* [Problem requirements]:
Where does the word "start" occur in the material? Copy each line that has it.

* [Information supplied]:
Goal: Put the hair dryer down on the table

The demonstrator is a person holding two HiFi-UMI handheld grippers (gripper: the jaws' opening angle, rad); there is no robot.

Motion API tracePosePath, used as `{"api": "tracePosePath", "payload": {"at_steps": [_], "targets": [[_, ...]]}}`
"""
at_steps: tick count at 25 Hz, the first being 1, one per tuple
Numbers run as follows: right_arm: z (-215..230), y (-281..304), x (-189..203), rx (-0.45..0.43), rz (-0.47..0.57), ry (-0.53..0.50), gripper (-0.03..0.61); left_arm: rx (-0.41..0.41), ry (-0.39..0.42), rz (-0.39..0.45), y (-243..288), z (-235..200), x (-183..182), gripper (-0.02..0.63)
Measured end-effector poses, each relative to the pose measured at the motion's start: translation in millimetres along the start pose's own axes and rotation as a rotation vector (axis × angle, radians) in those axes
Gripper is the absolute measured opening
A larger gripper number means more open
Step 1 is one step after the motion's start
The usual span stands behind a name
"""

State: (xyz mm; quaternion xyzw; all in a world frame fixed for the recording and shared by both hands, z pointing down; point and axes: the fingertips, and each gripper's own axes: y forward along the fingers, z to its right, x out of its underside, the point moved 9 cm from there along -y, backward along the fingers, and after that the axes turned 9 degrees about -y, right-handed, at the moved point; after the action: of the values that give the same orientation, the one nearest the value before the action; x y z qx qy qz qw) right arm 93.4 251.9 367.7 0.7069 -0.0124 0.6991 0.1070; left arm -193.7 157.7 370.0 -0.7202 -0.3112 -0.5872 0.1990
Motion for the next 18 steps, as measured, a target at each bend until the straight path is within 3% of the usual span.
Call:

* [Exercise result]:
Measured end-effector poses, each relative to the pose measured at the motion's start: translation in millimetres along the start pose's own axes and rotation as a rotation vector (axis × angle, radians) in those axes
Step 1 is one step after the motion's start

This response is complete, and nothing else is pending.